Discovery of Nylon
An organic chemist, Wallace Carathers produced nylon, a very commonly found polymer, in the year 1935. However, until 1937, the discovery remained unpatented and in the year 1938, the discovery of nylon was announced. The chemical name of nylon is polyhexamethyleneadipamide. It took seven years for the chemist to accomplish success on this project. He also discovered the fact that the liquid form of the polymer solidified quickly when it was blown through the nozzles that were ultra-thin. The amazing fact about the solidified polymers or resilient fibers is that they were thinner than human hair.
Naming of Nylon
The naming of these fibers became a big problem. First, they were named as Fiber 66. However, as the scientist was not happy with the name and wanted much better name, he had set up a naming committee that came up with 400 names. Out of them, Duparooh and No Run were accepted till sometime. Then, the committee reformed the No Run to Nylon, which remained till date. Though nylon does not carry any kind of Many people believe that the name nylon is a combination of two cities in which the product was launched, i.e. New York (NY) & London (LON). After sometime, the discoverer committed suicide by consuming cyanide.
Due to its property of thermo-plasticity, nylon saw its usage first, in the form of bristles in the toothbrushes of the common man. Then, it was used in the stockings worn by women in the year 1939, which increased its popularity.
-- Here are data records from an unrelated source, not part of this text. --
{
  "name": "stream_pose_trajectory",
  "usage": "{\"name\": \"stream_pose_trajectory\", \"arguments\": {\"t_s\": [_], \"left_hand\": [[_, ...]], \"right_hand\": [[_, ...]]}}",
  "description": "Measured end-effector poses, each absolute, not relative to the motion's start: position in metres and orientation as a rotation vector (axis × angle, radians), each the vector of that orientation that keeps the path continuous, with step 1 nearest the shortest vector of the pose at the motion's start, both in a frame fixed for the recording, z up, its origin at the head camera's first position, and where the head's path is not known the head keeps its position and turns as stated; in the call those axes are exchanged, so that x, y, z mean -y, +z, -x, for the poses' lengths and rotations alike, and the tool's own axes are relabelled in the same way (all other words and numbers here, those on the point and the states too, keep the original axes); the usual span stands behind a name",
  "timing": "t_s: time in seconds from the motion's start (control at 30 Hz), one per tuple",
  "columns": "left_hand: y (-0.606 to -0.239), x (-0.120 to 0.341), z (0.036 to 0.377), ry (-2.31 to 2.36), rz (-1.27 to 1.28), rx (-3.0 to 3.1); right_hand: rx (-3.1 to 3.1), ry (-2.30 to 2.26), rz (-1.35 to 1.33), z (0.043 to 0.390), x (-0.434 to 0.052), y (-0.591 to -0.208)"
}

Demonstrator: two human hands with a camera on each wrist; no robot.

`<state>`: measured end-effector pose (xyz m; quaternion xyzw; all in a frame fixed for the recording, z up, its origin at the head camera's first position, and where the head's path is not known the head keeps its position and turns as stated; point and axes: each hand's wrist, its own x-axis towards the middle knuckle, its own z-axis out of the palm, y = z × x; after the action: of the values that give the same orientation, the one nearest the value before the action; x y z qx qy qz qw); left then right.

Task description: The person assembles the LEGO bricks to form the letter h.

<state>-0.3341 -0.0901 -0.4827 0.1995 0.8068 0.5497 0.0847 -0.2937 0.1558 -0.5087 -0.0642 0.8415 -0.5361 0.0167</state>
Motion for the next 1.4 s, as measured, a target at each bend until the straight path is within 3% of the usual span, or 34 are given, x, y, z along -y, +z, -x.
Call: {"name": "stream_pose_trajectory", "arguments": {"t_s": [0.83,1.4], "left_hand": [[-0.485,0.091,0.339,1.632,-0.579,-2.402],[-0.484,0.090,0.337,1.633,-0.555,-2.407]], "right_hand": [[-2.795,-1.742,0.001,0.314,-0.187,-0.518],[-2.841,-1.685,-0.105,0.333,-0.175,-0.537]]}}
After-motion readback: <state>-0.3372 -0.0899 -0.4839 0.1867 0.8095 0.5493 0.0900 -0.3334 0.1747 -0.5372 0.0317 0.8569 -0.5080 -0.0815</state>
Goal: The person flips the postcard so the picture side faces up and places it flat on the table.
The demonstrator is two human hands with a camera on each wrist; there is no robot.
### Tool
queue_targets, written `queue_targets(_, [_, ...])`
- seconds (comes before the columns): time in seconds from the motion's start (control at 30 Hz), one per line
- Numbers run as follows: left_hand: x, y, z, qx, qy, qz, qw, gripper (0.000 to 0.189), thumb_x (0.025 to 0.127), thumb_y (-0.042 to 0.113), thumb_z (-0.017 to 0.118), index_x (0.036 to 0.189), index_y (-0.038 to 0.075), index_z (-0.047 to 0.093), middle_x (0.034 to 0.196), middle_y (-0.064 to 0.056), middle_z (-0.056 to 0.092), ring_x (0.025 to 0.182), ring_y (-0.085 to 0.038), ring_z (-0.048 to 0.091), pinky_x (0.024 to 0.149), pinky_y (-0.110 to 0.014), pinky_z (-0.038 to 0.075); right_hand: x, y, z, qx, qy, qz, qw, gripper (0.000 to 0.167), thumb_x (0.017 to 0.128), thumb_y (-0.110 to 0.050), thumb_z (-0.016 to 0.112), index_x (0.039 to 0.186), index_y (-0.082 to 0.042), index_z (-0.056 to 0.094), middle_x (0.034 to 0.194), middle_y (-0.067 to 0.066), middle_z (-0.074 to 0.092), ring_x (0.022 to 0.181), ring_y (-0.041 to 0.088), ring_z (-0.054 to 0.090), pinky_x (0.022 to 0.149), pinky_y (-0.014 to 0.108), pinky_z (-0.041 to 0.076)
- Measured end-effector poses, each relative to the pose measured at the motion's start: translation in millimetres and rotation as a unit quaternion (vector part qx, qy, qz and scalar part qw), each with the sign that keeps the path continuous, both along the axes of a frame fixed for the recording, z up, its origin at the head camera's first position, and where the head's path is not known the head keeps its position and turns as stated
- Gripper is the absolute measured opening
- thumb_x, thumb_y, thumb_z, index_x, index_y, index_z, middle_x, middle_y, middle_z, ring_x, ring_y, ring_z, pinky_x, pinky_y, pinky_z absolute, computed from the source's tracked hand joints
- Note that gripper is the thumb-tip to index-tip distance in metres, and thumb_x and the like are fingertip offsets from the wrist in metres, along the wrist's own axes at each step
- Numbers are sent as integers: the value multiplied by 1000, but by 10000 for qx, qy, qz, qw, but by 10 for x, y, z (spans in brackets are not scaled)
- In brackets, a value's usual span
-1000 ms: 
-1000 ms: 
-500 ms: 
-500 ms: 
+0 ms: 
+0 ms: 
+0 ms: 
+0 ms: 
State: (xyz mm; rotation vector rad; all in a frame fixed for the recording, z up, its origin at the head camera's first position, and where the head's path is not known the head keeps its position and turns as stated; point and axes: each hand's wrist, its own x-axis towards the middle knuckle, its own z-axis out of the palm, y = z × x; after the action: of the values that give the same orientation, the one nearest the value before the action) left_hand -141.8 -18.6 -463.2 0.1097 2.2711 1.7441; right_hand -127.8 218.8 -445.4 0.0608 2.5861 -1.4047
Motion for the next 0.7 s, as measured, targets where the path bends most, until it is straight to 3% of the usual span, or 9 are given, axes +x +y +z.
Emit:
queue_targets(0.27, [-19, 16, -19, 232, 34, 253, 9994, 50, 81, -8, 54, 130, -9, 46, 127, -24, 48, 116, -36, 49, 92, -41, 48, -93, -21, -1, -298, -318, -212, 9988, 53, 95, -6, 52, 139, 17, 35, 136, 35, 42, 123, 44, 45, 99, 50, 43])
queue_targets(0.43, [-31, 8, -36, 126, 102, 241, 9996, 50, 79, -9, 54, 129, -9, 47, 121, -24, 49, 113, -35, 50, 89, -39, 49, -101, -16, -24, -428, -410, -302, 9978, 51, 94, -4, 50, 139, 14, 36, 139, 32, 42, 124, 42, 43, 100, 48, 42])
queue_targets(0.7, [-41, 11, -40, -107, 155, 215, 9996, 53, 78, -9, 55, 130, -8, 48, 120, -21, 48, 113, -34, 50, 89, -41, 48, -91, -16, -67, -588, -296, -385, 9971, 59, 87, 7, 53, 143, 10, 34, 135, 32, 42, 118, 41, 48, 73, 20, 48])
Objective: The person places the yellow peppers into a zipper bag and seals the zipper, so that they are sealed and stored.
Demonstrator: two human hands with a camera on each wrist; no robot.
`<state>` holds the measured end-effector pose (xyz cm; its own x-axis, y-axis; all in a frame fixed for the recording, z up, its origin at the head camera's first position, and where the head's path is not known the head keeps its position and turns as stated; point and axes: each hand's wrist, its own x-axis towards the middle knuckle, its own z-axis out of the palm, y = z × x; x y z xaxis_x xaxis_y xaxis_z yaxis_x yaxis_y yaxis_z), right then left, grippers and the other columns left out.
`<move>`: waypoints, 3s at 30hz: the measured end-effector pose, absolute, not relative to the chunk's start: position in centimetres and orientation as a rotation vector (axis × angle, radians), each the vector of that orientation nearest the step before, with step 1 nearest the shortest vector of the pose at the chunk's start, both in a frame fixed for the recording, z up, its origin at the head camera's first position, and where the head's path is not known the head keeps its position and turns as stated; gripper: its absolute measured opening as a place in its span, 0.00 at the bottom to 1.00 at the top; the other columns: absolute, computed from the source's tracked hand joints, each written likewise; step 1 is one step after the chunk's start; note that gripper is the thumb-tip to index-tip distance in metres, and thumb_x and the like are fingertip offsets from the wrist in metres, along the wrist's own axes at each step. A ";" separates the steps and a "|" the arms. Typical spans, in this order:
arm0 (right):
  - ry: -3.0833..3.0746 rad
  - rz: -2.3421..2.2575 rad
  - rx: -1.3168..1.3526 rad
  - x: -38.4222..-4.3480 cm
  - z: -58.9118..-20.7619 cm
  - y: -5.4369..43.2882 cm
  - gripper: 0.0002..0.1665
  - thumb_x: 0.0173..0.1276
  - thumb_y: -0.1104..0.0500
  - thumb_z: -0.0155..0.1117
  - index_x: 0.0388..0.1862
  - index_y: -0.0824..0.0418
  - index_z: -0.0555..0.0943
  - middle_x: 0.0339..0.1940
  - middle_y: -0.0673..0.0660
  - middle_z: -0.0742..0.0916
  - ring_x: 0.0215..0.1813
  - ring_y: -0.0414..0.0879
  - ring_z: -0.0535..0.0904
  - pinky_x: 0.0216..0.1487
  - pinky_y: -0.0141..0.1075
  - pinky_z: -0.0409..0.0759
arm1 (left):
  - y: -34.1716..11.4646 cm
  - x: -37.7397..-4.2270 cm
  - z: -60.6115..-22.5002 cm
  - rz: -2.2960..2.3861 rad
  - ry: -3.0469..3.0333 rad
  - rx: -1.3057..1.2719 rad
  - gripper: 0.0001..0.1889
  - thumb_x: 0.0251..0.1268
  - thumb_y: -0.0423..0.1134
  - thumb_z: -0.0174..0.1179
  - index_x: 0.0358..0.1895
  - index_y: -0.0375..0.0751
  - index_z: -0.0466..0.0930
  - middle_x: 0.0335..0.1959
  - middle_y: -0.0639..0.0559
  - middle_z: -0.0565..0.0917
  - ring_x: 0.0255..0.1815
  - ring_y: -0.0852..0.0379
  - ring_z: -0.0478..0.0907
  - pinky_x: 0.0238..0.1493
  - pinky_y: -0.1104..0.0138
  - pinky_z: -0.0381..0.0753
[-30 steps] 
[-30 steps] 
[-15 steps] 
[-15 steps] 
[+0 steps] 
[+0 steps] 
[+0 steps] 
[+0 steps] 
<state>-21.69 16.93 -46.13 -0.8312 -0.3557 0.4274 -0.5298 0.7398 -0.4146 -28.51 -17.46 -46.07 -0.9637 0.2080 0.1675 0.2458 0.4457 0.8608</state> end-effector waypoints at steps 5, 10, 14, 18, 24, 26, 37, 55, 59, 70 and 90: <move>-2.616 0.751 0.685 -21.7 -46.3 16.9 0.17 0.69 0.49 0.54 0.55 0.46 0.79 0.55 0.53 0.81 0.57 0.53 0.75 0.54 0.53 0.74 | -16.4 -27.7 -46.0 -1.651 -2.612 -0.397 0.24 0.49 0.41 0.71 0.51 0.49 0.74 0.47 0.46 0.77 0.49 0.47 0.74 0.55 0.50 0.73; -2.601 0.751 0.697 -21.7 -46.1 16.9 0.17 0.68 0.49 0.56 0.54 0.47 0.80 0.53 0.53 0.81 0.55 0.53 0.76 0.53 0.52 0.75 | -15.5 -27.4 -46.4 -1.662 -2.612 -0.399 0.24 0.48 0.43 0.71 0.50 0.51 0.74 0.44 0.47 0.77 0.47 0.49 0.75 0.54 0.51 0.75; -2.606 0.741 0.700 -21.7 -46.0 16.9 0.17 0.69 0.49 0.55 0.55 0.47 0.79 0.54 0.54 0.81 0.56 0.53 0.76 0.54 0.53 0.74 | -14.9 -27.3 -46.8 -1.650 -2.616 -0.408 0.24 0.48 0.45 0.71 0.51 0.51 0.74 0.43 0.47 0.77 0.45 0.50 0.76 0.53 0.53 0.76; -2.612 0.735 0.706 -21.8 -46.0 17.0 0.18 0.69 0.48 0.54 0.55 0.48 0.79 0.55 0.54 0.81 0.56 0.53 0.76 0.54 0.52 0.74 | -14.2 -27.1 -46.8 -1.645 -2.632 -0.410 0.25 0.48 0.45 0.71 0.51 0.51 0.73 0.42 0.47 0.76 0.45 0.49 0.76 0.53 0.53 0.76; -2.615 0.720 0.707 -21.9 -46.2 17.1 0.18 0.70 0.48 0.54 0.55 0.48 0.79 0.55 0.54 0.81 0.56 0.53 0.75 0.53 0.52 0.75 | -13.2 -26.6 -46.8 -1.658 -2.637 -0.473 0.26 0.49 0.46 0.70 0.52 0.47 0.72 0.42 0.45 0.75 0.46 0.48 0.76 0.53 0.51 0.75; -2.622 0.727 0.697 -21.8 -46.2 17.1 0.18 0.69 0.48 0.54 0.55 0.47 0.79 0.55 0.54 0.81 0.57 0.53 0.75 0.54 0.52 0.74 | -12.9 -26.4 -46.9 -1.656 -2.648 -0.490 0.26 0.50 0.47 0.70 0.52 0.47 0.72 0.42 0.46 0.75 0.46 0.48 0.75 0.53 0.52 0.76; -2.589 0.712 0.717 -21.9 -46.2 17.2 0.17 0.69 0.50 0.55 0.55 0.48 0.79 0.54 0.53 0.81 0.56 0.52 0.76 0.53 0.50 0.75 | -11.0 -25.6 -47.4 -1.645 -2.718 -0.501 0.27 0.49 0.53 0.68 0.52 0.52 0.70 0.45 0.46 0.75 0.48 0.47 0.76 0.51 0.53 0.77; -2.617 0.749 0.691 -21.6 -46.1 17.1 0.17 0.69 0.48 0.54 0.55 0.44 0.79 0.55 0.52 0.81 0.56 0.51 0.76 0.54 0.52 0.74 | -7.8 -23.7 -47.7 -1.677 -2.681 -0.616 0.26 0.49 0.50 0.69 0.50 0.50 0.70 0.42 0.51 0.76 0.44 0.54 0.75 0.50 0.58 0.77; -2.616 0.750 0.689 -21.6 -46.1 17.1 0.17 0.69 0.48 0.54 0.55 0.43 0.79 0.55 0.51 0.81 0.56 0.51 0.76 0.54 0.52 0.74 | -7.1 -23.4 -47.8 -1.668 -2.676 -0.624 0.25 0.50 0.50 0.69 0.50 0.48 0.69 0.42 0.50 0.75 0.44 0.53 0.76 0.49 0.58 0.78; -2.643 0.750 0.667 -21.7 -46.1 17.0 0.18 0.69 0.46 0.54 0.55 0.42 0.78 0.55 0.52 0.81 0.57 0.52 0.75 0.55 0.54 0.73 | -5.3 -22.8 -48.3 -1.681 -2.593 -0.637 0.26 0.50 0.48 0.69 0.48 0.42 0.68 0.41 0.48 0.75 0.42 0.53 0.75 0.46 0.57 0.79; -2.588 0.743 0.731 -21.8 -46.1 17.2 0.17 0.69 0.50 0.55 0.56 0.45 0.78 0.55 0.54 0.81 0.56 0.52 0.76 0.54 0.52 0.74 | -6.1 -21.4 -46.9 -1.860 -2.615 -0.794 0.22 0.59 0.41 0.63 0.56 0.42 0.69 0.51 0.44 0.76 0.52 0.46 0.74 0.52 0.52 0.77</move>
These stockings were considered delicate to the skin yet strong. Nylon was thought to be one of the reasons for the loss of silk market. Anyone would be amazed to know that it is the pioneer artificial or man-made fiber that was derived from air, coal and water. Moreover, the structure of nylon is quite complicated, as it has repeating links that are connected with the help of peptide or amide bonds.
Chemical Preparation of Nylon
Nylon is also known to be condensation polymer that is formed when equal quantities of diamine and dicarboxylic acid react. In this process, peptide bonds develop at either ends of each monomer. The number of carbons given by a single monomer is specified by the numerical suffix, in which diamine is the first and diacid is the second. In Nylon 6-6 (6/6), one 6 refers to diamine or hexamethylene diamine and the other 6 to diacid or adipic acid. Moreover, six carbons are donated to the polymer chain. Due to the presence of identical reactive group at either ends of every monomer, the amide bond direction between the monomers is reversed. Therefore, in the laboratory, it is possible to prepare nylon 6, 6 from adipic chloride, if adipic acid is not available. Daltons is the unit for measuring nylon strength and ten thousand Daltons are necessary to get strong nylon. Sometimes, it becomes next to impossible to get correct proportions, due to which you can find deviation and bond breakage in nylon. To solve this problem, at the room temperature, nylon salt that is solid and crystalline is formed, by adding acid and base in equal ratios. The base and acid neutralize one another. This salt mixture, when heated to 285 degrees Celsius reacts and forms nylon.
To compete with German company, BASF, DuPont copyrighted nylon 6, 6. The polycaprolactam or homopolymer nylon 6 is prepared by the polymerization of aminocaproic acid or ring opening polymerization. When the peptide bond of caprolactam breaks, the free active groups on the sides have two new bonds. In this, the amide bonds are towards the same direction. Therefore, the properties of nylon 6, 6 and nylon 6 are almost the same, except for the melting temperature, which is low for nylon 6.
Other Nylon Polymers
Nylon 5, 10 is another polymer, in which Carothers showed interest even before nylon 6, 6. This polymer is prepared by combining sebacic acid and pentamethylene diamine. Moreover, it has higher properties than nylon 6,6. However, due to the cost involved in preparing it, it was not given much importance.
Properties of Nylon
The high viscosity in the fluid form enables it to form random coils. Due to the crystalline regions in nylon, it gets strength and firmness. Further, the amorphous regions give it elastic property. Alternative to amorphous regions are lamellar crystals. To get lot of fibers, all the amide bonds should be in trans configuration. Moreover, the backbone of nylon is symmetrical and regular. However, crystalline property in block nylon is less. Nylon can be dyed easily, since it is clear and colorless. When people use multithreaded nylon rope or cord, it is important that they keep their palms dry as they are quite slippery and moreover, it can get unraveled.
Nylon came to be used in the making of tents, outerwear, sporting bags, combat uniforms, bridal veils, parachutes, carpets, flak vests, vehicle tires, ropes, and so on. Moreover, the solid nylon finds its usage in the mechanical parts and also as an engineering matter. Processes like extrusion, casting and injection molding are used for processing the nylon of engineering grade. In cast nylon, the Nylon 6 is the commonly and easily available commercial grade. In ordinary, the Type 6/6 Nylon 101 is the commonly available commercial grade.